Надя была очаровательна, и меня она, наверно, больше всего пленила своей историей. Мать ее была студенткой-медичкой в Санкт-Петербурге и вместе с Верой Фигнер участвовала в создании «Земли и Воли». Как многие другие студенты, оставила занятия, чтобы вести революционную пропаганду среди крестьян, и, когда царизм, после серии покушений, решил расправиться с их движением, в конце концов бежала за границу. В Цюрихе познакомилась с молодым революционером по фамилии Исаев, от их брака и родилась Надя. Детство и юность Нади прошли в скитаниях по разным странам Европы, пока семья не возвратилась в Швейцарию, где Надя вышла замуж за «вечного студента»-медика по фамилии Штейнберг. Вместе с мужем она приехала в Аргентину, здесь окончила медицинский факультет и, энергично трудясь, воспитывала сына и кормила всю семью.
Со слегка татарскими чертами лица, темными, прямыми волосами, разделенными посредине пробором и собранными на затылке в пучок, Надя как будто сбежала из какого-то русского фильма.
– Но все же откуда вы родом? – однажды решился я спросить.
– Мы родом из края погромов, – с улыбкой ответила она.

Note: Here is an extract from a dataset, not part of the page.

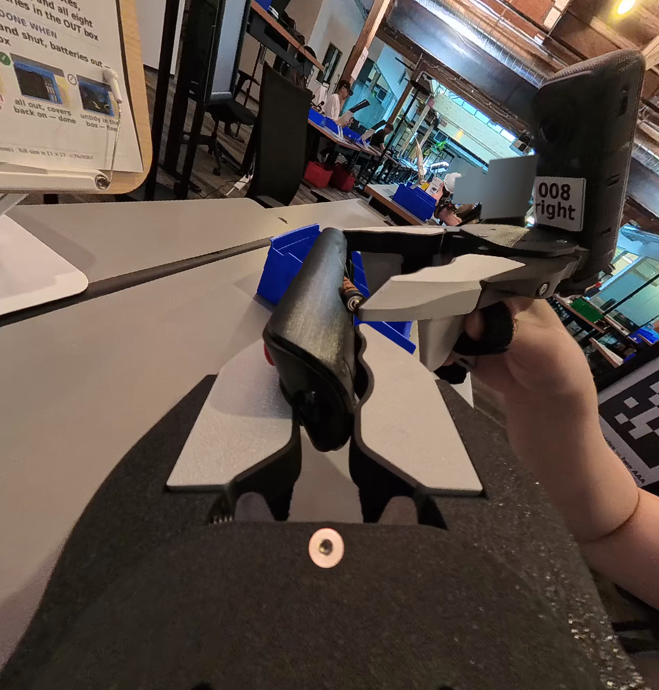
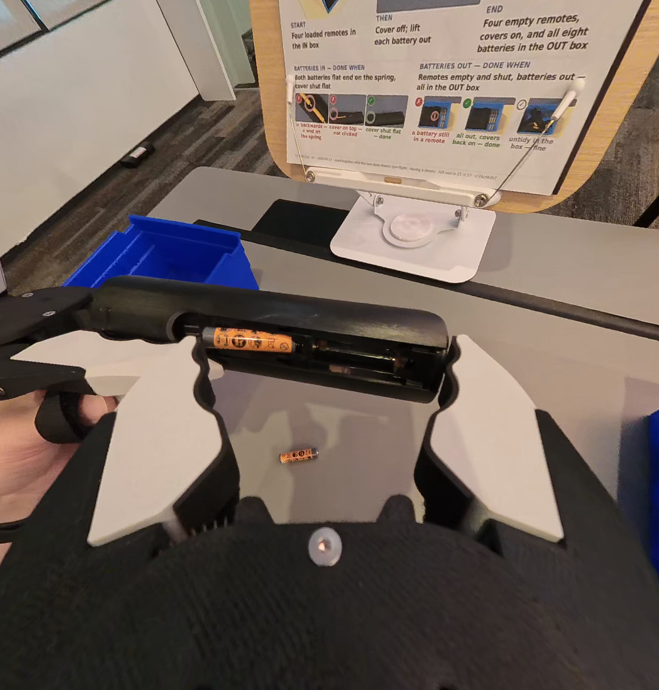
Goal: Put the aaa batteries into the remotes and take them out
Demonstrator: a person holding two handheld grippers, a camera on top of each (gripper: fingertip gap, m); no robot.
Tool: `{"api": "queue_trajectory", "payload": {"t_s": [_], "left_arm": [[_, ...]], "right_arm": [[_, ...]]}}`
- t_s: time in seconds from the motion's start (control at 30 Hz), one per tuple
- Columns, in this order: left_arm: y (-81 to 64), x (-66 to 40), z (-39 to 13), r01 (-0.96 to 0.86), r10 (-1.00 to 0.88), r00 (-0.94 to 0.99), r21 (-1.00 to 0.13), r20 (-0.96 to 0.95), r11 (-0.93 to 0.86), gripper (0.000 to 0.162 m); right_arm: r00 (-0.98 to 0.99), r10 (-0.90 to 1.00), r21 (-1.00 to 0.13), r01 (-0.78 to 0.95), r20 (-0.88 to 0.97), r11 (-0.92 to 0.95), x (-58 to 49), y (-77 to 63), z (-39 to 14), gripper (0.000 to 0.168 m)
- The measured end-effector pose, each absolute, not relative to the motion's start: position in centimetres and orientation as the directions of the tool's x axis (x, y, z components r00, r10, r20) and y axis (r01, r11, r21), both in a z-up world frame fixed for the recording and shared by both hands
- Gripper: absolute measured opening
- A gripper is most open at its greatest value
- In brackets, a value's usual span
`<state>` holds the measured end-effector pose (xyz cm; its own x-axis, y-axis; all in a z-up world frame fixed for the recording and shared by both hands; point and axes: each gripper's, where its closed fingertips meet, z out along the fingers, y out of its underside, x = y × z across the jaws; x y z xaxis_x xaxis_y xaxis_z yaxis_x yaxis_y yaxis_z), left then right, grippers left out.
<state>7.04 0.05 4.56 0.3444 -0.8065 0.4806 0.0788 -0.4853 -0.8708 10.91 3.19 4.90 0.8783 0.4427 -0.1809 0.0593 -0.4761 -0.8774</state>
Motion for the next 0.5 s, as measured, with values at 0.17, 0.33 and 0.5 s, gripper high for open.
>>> {"api": "queue_trajectory", "payload": {"t_s": [0.17,0.33,0.5], "left_arm": [[0.0,6.9,4.9,0.075,-0.821,0.353,-0.888,0.449,-0.453,0.026],[-0.2,7.0,5.3,0.083,-0.833,0.355,-0.902,0.425,-0.424,0.025],[-0.4,6.8,6.2,0.088,-0.849,0.371,-0.924,0.377,-0.372,0.025]], "right_arm": [[0.876,0.451,-0.885,0.063,-0.172,-0.460,10.8,3.2,5.3,0.119],[0.884,0.451,-0.901,0.093,-0.121,-0.424,11.0,3.2,5.8,0.117],[0.880,0.466,-0.919,0.110,-0.086,-0.378,10.7,3.0,6.8,0.118]]}}
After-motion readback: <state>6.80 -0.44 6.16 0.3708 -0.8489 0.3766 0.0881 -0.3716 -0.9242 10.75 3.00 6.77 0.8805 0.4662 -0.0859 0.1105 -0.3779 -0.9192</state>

И все же, со временем, узнав евреев более основательно, я стал замечать, как иногда пожатие плеч у Нади или жест рукой вносит мимолетную, но бесспорную поправку в ее славянский облик. И тогда я убедился, что подобные черточки присуши многим евреям вроде семьи Штейнбергов: лицом они часто похожи на славян или на татар, пьют чай из старинных семейных самоваров, преклоняются перед Пушкиным, или Гоголем, или Достоевским (которых читают по-русски); и вдруг, когда уже кажется, ты привык к ним, как к полумраку слабо освещенной комнаты, под явными, определенными контурами проступают черты народа с тысячелетней историей – черты не всегда даже внешние: едва заметный оттенок в улыбке или в голосе, своеобразие в мыслях или в поступках. Так, на суровом славянском лице внезапно появлялась печальная улыбка, словно из-под маски могучего воина выглянула хрупкая, боязливая девушка. А порой в Надином пожатии плеч чувствовалось ироническое недоверие к миру «гоим» [162], некое горестное разочарование и безмолвное воспоминание о трагических событиях. И эти физические или духовные черточки, слегка оттенявшие славянское лицо, как тонкие, изящные штрихи, которыми художник обогащает первоначальный эскиз, часто проявлялись и в особой еврейской форме логического рассуждения – вопреки мнению большинства в ней очень мало строгого рационализма: если логика основана на утверждении, что А равно А, то еврей предпочитает утверждение в форме вопроса: «почему А не должно быть равно А?» – и при этом пожмет плечами, как бы снимая с себя ответственность, ведь никогда не знаешь, как и за что могут начаться гонения. И это пожатие плеч, эти жесты, недоуменные складки на лбу искажают и осложняют логический закон тождества смутными чувствами, скрытой иронией, оговорками и умолчаниями, которые столь же отдаляют еврея от чистого рационализма, как прустовский анализ чувств далек от трактата по психологии.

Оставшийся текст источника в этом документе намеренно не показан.